The attack process is illustrated below:
The main idea of the attack is to manipulate the upstream model
(feature extractor) to purposefully generate activations in
different distributions for samples with and without the target
property. When the downstream trainer uses this upstream model for
transfer learning, the differences between the downstream models tuned
with and without samples that have the target property will also be
amplified, thus making the inference easier.
The adversary can then conduct the inference attacks with white-box
(e.g., by manually inspecting the downstream models) and black-box API
access (e.g., using meta-classifiers).
Zero Activation Attack
Upstream Manipulation. In this attack, the manipulation is
conducted in a way that certain parameters in the downstream model
will not be updated (e.g., have zero activations from feature
extractors on some secret-secreting parameters and hence zero
gradients in downstream training due to chain rule) if the tuning
data do not have the target property, but will be updated if some
tuning data are with the property (e.g., non-zero activations on the
secreting parameters and hence non-zero gradients in downstream
training).
Property Inference on Downstream Model.

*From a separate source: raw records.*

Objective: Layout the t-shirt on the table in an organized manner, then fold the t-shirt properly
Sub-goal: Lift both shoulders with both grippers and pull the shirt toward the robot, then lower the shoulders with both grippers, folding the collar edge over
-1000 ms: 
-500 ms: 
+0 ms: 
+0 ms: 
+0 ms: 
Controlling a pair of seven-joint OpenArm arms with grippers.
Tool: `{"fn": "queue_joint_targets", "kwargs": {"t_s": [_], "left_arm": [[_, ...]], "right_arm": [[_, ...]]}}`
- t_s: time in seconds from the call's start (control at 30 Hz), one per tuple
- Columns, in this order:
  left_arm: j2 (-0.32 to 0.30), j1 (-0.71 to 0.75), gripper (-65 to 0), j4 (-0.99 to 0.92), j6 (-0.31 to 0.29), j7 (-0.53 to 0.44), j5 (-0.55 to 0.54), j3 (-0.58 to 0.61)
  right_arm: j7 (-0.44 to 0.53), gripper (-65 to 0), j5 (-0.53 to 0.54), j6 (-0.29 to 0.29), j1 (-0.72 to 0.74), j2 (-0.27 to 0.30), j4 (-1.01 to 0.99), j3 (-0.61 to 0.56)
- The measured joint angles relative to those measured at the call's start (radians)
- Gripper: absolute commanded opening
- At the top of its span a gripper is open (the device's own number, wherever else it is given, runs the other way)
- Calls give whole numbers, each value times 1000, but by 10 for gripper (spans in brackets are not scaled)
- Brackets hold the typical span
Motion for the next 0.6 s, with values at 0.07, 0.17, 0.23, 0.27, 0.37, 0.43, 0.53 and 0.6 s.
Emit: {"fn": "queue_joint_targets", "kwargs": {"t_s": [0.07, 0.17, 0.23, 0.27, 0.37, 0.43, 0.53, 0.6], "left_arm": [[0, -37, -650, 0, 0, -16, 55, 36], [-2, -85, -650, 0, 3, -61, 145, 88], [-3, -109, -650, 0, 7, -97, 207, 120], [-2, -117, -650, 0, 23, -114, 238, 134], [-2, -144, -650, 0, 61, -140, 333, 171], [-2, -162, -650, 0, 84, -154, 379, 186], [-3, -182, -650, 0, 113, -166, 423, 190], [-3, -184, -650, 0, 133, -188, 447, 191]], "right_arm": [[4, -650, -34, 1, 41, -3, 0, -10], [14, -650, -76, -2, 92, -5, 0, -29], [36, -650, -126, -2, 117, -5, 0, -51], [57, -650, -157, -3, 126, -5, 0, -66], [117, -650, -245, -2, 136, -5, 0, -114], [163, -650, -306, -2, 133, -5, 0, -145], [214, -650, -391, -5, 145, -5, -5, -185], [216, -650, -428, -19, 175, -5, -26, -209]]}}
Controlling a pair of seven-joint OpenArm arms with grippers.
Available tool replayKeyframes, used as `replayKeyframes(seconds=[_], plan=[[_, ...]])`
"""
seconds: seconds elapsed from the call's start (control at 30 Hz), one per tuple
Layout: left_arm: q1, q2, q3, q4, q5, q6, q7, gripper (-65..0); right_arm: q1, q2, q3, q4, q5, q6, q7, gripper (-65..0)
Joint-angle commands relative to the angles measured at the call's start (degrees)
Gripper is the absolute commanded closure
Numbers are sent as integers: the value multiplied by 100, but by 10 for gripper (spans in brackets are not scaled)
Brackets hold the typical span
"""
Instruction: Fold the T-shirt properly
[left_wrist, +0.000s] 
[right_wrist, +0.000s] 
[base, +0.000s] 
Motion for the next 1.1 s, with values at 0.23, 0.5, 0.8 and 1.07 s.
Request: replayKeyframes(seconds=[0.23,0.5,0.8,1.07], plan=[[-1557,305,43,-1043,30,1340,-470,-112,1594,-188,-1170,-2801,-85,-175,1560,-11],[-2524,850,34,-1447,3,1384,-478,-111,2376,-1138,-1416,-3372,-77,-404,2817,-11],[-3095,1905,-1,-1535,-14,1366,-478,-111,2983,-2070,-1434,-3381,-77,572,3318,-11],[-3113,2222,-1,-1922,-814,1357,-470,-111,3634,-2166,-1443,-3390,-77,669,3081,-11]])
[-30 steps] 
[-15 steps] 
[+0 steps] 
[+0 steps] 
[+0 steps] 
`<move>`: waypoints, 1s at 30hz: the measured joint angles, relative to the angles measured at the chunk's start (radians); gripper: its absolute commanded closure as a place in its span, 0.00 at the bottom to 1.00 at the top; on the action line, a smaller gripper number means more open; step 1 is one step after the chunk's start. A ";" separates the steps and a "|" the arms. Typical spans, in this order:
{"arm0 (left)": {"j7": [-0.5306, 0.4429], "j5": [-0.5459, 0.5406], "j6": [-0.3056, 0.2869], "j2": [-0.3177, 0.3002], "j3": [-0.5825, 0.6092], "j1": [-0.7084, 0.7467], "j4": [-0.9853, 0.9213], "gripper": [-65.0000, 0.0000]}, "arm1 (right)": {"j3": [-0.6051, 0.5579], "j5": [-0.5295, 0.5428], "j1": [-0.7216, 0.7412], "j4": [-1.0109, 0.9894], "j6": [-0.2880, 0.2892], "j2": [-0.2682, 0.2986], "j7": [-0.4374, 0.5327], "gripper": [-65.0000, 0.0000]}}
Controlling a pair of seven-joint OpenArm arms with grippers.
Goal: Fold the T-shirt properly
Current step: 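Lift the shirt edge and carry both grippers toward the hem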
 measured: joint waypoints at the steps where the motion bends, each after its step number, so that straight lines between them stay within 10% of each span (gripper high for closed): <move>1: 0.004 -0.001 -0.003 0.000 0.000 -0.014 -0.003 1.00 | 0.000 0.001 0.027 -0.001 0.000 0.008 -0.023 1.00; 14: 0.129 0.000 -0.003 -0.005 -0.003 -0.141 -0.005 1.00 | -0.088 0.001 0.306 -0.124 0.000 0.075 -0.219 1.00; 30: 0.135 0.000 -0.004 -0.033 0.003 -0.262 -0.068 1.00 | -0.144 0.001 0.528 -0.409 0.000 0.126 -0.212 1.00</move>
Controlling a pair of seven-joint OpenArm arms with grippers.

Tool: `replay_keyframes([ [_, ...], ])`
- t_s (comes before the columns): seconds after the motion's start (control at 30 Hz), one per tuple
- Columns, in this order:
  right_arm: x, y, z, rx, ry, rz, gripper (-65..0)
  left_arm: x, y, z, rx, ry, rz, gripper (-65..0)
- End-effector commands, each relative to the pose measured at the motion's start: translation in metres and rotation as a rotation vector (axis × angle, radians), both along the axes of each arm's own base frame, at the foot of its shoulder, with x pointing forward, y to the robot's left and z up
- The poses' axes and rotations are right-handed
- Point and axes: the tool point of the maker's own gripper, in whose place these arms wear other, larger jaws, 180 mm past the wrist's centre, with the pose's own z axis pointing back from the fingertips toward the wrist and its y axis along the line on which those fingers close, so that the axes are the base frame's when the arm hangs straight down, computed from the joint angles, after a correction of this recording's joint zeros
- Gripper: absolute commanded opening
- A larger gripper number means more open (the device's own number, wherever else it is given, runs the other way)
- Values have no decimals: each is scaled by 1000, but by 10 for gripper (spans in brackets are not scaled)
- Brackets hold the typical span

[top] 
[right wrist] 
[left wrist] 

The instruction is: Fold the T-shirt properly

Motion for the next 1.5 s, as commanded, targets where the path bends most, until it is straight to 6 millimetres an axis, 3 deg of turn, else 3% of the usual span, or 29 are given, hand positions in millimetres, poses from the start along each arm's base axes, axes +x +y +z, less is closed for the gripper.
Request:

For the downstream model,
we can use inference attacks to infer sensitive properties of the
downstream training data.
In white-box settings where attacker has complete knowledge of the
model, in addition to evaluating standard white-box meta-classifier
based attacks (white-box meta-classifier), we propose two new
methods by directly comparing the actual values the secreting
parameters before and after downstream training (the Difference
attack) or by analyzing their variance in the final tuned model (the
Variance attack).
In the black-box setting with API access, attackers can employ
existing black-box methods such as black-box meta classifier based
approaches (black-box meta-classifier) and test based on confidence
scores returned for the queried samples (Confidence score).
Results. The results are summarize in the above
graphs. Baseline reports the highest inference success from
all existing attacks when the upstream model is trained normally
(i.e., without any manipulation). The results indicate that the
inference is much more successful with manipulation compared to the
baseline setting. In particular, in the baseline setting, most of
the inference AUC scores are below 0.7. However, after manipulation,
the inferences show AUC scores greater than 0.89 even when only 0.1%
(10 out of 10 000) of the downstream samples have the target
property. Moreover, the results achieve perfect scores (AUC score >
0.99) when the ratio of target samples in the downstream training
set increases to 1% (100 out of 10 000).
Stealthier Attack. Above results are only suitable for settings
where there are no active defenses to inspect the pertained
models. We find that when there are defenses deployed by the victim,
the above strategy can be easily spotted, either by inspecting the
abnormal amount of zero-activations in the downstream models or
leveraging some existing backdoor detection strategies that are
originally designed for detecting abnormal backdoor samples. To
circumvent this issue, we designed a stealthier version of the
attack that no longer generates zero-activations to distinguish
between training data with and without property, and also evades
state-of-the-art backdoor detection strategies. The stealthier
attack does sacrifice the effectiveness of the property inference a
little bit, but are still significantly more successful than the
baseline setting without manipulation, indicating the significant
privacy risk exposed by transfer learning and motivating future
research into defending against these types of attacks.
Paper
Yulong Tian, Fnu Suya, Anshuman Suri, Fengyuan Xu, David Evans. Manipulating Transfer Learning for Property Inference. In IEEE/CVF Computer Vision and Pattern Recognition Conference (CVPR). Vancouver, 18–22 June 2023. [arXiv]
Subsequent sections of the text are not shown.